Они поднялись уже довольно высоко по склону поросшего оливами холма, но никто из них так и не заговорил. Мрачный багрянец, подобно мантии, покрыл скалистые склоны гор, уходящих на запад, в глубь материка. Он простерся над сушей, начиная от самой береговой линии, за которой мрачно темнело море, и сгущался на склонах холмов, сходившихся к синим вершинам, которые выделялись темной изломанной линией на фоне затянутого облаками неба. На нависавшем над морем сером покрывале туч виднелась узкая желтая полоска света, напоминавшая о скрывшемся из виду солнце. Там, где оно должно было находиться, фиолетовые воды у темной линии горизонта вздымались высокими крутыми валами, а ближе к берегу небольшие белые прибрежные буруны шипели у окал, окаймлявших мелкие бирюзовые заводи.
Ветер, вздыхая, кружился среди олив и пел грустную песню, которая понемногу становилась все громче. Ему аккомпанировали печально скрипевшие узловатые стволы деревьев. Среди зловещего колорита окружающей природы небольшое фиговое дерево выделялось ярким зеленым пятном, на котором глаза могли с благодарностью отдохнуть.
У подножия небольшой полуразрушенной серой башни, увенчанной с обеих сторон двумя кипарисами, Джослин остановилась и, прислонясь к разбитой лестнице, стала пристально вглядываться в море. Какая-то маленькая птичка-певунья затянула тихий реквием по исчезнувшему сиянию дня; из долины временами доносились крики петухов. Кроме этих звуков и вздохов ветра, не слышно было больше ничего.
Джослин наконец заговорила.
— Мне нравится это сердитое белое кипение моря, — сказала она.
Жиль жадно прислушивался к звукам ее голоса, и они немного успокоили его.
— Да, оно великолепно, — сказал он в ответ.

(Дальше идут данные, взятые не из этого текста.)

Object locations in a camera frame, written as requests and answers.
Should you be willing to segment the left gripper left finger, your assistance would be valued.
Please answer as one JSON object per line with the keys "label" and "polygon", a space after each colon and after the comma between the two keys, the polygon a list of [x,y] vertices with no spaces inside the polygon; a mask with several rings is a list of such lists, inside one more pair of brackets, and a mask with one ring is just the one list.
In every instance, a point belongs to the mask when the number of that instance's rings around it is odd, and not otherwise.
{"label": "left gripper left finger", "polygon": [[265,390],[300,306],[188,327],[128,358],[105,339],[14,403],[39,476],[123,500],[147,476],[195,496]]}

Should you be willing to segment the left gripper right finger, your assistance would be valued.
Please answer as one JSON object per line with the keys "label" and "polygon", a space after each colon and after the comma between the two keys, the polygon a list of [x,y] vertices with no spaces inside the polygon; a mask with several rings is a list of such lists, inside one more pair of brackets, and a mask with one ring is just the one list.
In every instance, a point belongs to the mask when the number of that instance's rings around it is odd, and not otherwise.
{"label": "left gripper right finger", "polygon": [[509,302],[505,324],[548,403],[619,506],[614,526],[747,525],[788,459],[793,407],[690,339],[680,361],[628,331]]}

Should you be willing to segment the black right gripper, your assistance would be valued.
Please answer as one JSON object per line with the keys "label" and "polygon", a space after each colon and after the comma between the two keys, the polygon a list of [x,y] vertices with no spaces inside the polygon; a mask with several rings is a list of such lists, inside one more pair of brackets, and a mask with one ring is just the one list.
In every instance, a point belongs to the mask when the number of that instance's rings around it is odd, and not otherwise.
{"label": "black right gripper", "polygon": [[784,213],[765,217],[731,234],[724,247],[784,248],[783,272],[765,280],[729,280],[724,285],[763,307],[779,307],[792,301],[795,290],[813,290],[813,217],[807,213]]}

Его длинная фигура возвышалась за спиной девушки; он держал в руках шляпу и глубоко дышал, подобно человеку, долго пробывшему под водой. Он осознал, что избитыми словами ее расположения не завоюешь, и сделал отчаянную попытку приготовиться к тому, что сейчас должно было произойти. Ему хотелось упасть к ее ногам, но он стоял, прямой как палка, лишь покусывая кончики усов и нервно сжимая пальцы.
Наконец Джослин проговорила, не глядя на него:
— Мы должны кое-что сказать друг другу, не так ли?
— Да. Что заставило тебя прийти?
— То, какое у тебя сегодня было лицо на станции.
— Ах!
Обоим этот обмен вопросами и ответами казался странным и неестественным. Снова воцарилось молчание. Их лица, находившиеся так близко друг от друга, были обращены к морю, но ни один из них не смотрел на него. На лице Жиля опустошительные следы волнения отразились сильнее — то ли потому, что он был старше девушки, то ли из-за того, что он принимал все ближе к сердцу. Птичка все еще пела, и в ее негромком щебете был какой-то странный пафос.